### PROVIDED INFORMATION
--------------------------------

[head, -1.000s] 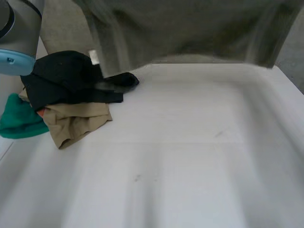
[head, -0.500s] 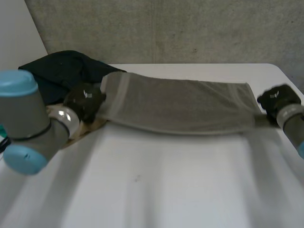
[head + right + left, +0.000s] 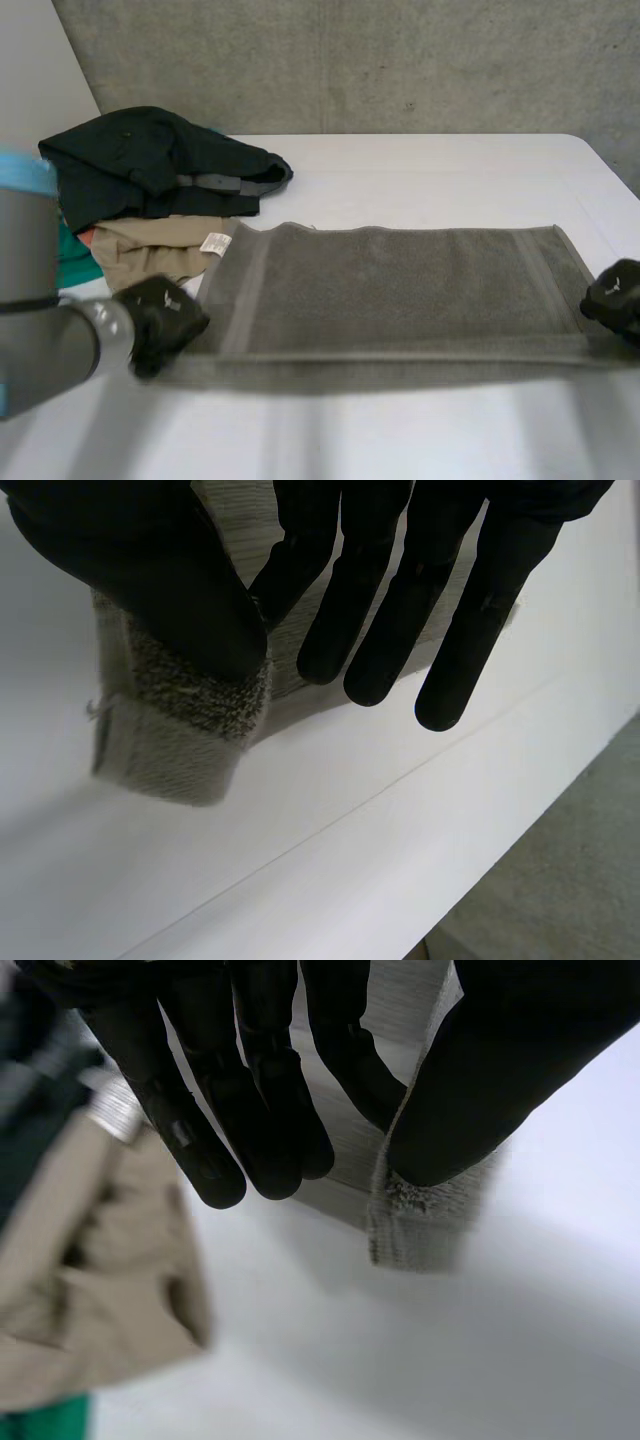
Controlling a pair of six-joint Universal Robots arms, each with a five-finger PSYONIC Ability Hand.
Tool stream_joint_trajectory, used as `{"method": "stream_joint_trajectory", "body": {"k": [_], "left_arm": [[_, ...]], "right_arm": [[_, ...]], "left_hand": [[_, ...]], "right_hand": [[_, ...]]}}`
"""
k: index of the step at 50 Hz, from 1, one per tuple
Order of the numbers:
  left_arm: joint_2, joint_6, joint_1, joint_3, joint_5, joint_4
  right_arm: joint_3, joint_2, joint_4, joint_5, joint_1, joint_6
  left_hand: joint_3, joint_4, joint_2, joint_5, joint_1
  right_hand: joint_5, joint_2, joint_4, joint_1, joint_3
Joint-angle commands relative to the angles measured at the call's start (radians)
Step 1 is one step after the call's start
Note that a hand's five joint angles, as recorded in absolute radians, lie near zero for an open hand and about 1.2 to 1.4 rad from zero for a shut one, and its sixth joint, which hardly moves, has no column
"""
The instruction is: Fold the laundry.
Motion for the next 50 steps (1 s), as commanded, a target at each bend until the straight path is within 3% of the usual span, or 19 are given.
{"method": "stream_joint_trajectory", "body": {"k": [1, 13, 24, 31, 32, 34, 35, 42, 50], "left_arm": [[-0.177, -0.065, -0.052, 0.283, -0.051, 0.119], [-0.521, -0.080, -0.097, 0.742, -0.189, 0.186], [-0.711, -0.040, -0.106, 0.988, -0.190, 0.212], [-0.766, -0.023, -0.112, 1.034, -0.177, 0.264], [-0.769, -0.022, -0.112, 1.032, -0.177, 0.269], [-0.771, -0.025, -0.114, 1.028, -0.173, 0.277], [-0.769, -0.026, -0.118, 1.020, -0.173, 0.284], [-0.719, -0.030, -0.138, 0.959, -0.148, 0.398], [-0.581, -0.086, -0.131, 0.798, -0.177, 0.537]], "right_arm": [[-0.176, 0.139, -0.135, 0.049, 0.047, 0.157], [-0.451, 0.352, -0.272, 0.067, 0.135, 0.313], [-0.661, 0.548, -0.301, 0.176, 0.164, 0.291], [-0.721, 0.613, -0.374, 0.188, 0.175, 0.281], [-0.723, 0.619, -0.387, 0.188, 0.176, 0.279], [-0.726, 0.630, -0.410, 0.193, 0.179, 0.273], [-0.726, 0.636, -0.427, 0.199, 0.184, 0.265], [-0.718, 0.604, -0.467, 0.247, 0.187, 0.282], [-0.600, 0.461, -0.539, 0.233, 0.186, 0.461]], "left_hand": [[0.203, 0.194, 0.197, 0.224, 0.222], [0.203, 0.194, 0.197, 0.224, 0.222], [0.203, 0.194, 0.197, 0.224, 0.222], [0.203, 0.194, 0.197, 0.224, 0.222], [0.203, 0.194, 0.197, 0.224, 0.222], [-0.383, -0.392, -0.390, -0.362, -0.364], [-1.019, -1.027, -1.025, -0.998, -1.000], [-1.019, -1.027, -1.025, -0.998, -1.000], [-1.019, -1.027, -1.025, -0.998, -1.000]], "right_hand": [[0.193, 0.217, 0.202, 0.264, 0.207], [0.193, 0.217, 0.202, 0.264, 0.207], [0.193, 0.217, 0.202, 0.264, 0.207], [0.193, 0.217, 0.202, 0.264, 0.207], [0.061, 0.085, 0.070, 0.133, 0.076], [-0.653, -0.629, -0.644, -0.581, -0.638], [-1.029, -1.005, -1.020, -0.958, -1.015], [-1.029, -1.005, -1.020, -0.958, -1.015], [-1.029, -1.005, -1.020, -0.958, -1.015]]}}
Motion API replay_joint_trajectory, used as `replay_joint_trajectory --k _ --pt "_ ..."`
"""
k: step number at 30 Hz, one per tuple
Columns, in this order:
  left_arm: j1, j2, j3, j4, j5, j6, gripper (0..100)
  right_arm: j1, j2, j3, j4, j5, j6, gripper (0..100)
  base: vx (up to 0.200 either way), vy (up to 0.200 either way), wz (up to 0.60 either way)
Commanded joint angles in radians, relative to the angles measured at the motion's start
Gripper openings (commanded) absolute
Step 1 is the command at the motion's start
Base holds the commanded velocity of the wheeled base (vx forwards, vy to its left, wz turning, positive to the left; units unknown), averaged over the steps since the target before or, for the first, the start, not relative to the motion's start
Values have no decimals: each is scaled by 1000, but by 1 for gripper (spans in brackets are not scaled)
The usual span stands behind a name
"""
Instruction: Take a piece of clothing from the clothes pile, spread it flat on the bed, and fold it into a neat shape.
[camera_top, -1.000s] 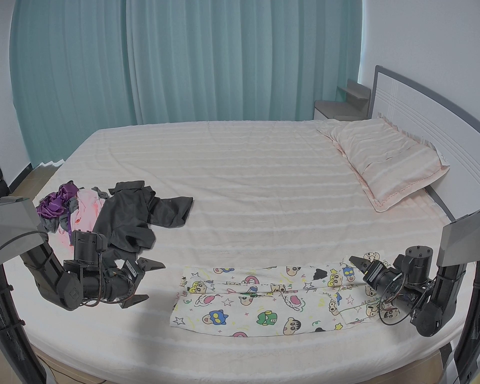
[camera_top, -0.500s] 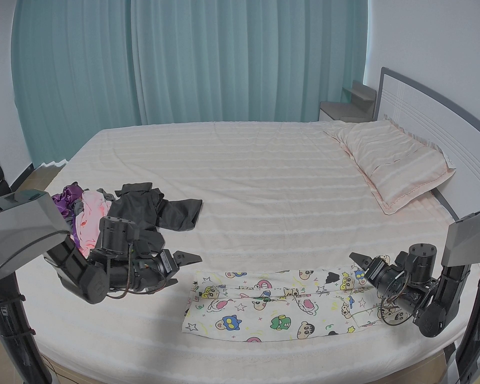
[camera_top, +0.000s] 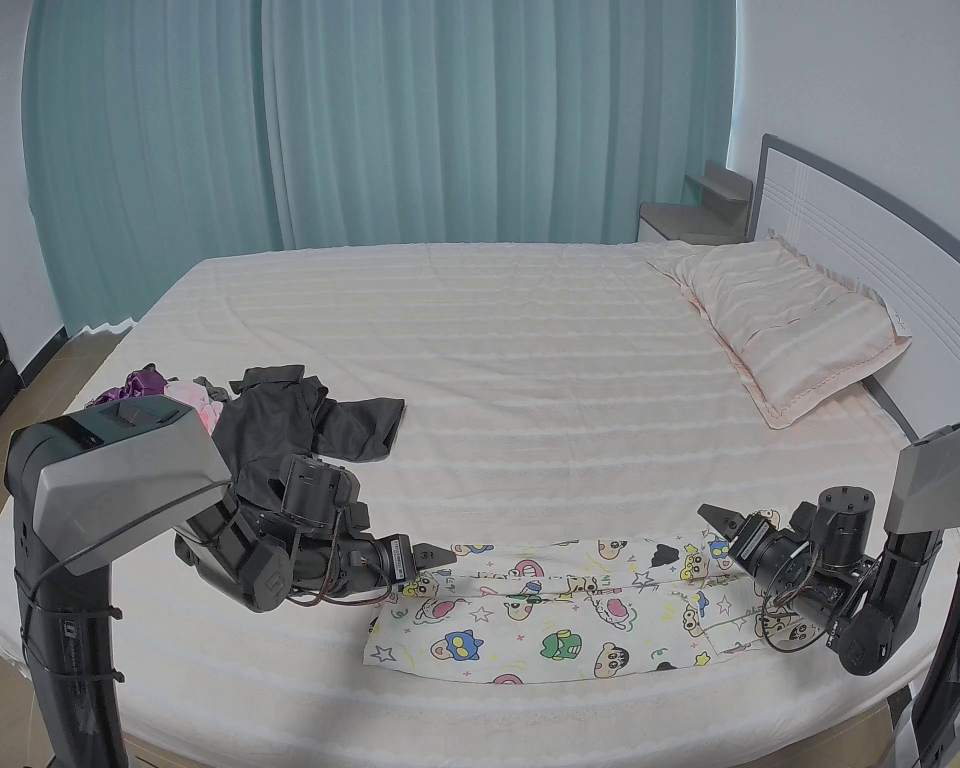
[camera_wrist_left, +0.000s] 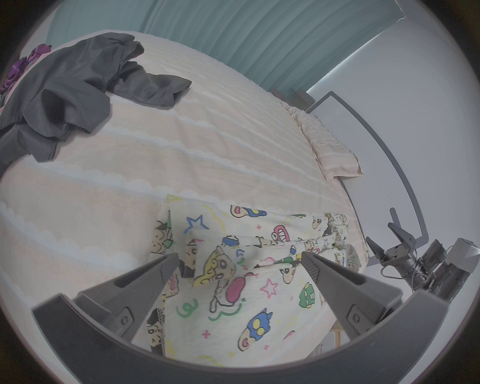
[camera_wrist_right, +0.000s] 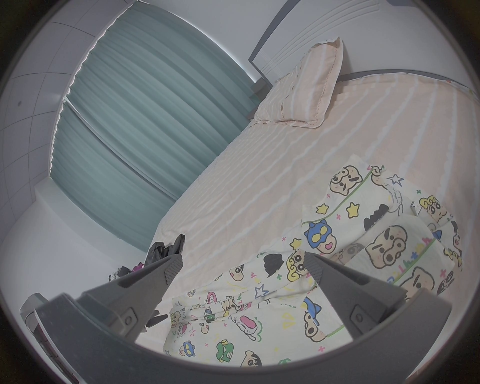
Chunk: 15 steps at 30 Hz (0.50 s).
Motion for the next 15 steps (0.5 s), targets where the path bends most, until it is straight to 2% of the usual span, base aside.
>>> replay_joint_trajectory --k 1,15 --pt "-5 42 -11 -1 4 4 100 3 3 0 -12 0 1 100 0 0 0" --pt "-13 94 -97 2 12 2 100 3 6 -1 -12 2 2 100 0 0 0"
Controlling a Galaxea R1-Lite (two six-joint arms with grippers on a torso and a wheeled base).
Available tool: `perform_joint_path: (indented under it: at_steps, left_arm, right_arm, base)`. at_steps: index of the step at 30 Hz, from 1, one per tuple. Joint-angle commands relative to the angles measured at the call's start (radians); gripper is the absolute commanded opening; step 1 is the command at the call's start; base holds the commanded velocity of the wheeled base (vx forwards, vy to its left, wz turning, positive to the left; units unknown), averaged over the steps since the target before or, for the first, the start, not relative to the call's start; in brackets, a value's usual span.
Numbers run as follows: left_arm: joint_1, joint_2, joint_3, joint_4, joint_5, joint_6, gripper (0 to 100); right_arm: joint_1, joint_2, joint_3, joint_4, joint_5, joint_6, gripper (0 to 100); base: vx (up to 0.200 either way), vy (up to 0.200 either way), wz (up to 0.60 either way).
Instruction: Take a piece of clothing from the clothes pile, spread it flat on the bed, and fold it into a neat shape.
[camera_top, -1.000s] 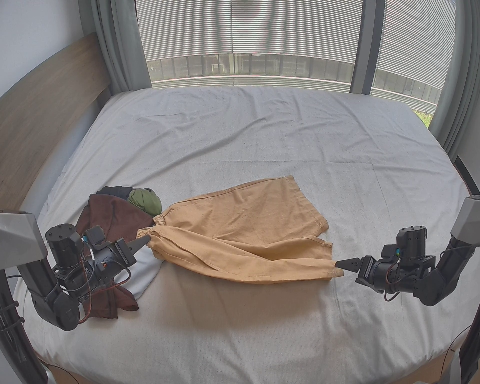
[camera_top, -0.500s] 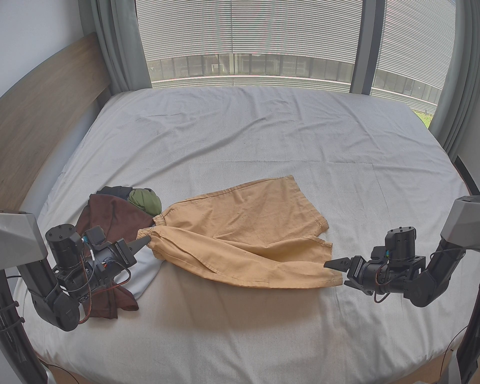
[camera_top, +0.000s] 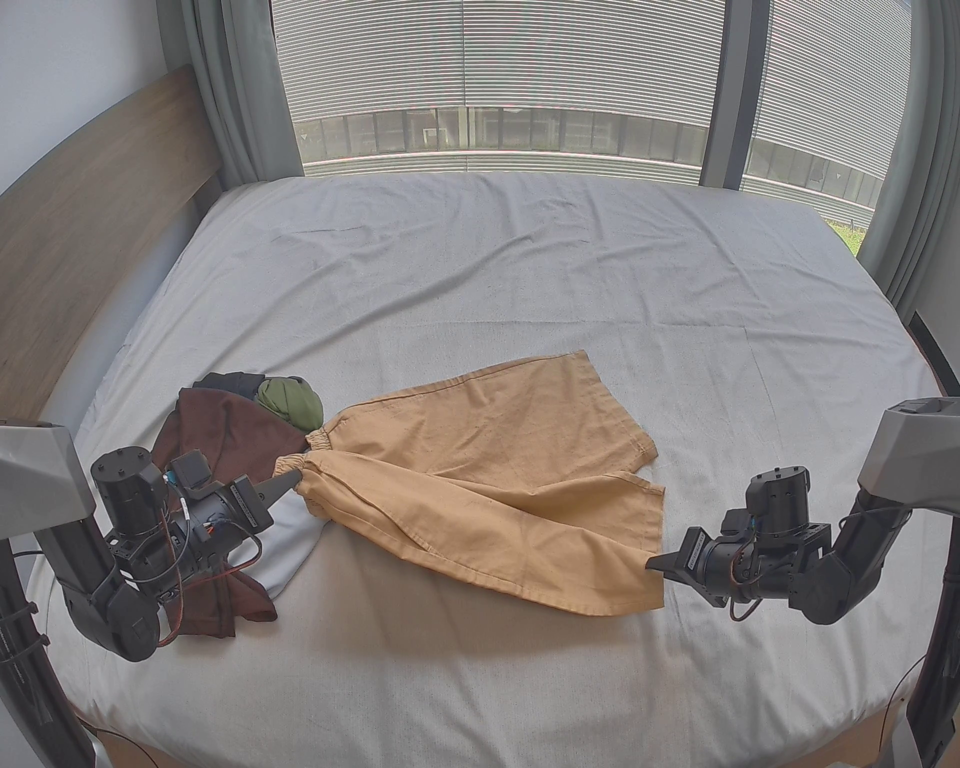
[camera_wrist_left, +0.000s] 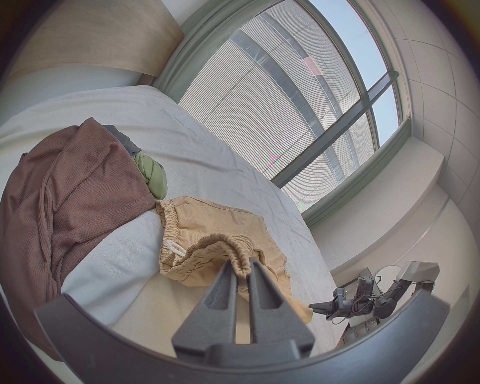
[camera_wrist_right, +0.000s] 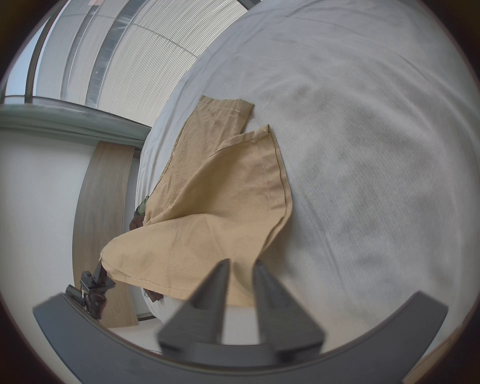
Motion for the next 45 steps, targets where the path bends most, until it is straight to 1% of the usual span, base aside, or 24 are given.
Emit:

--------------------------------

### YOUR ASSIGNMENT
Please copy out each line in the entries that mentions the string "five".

### EXERCISE RESULT
Controlling a pair of six-joint Universal Robots arms, each with a five-finger PSYONIC Ability Hand.
Note that a hand's five joint angles, as recorded in absolute radians, lie near zero for an open hand and about 1.2 to 1.4 rad from zero for a shut one, and its sixth joint, which hardly moves, has no column

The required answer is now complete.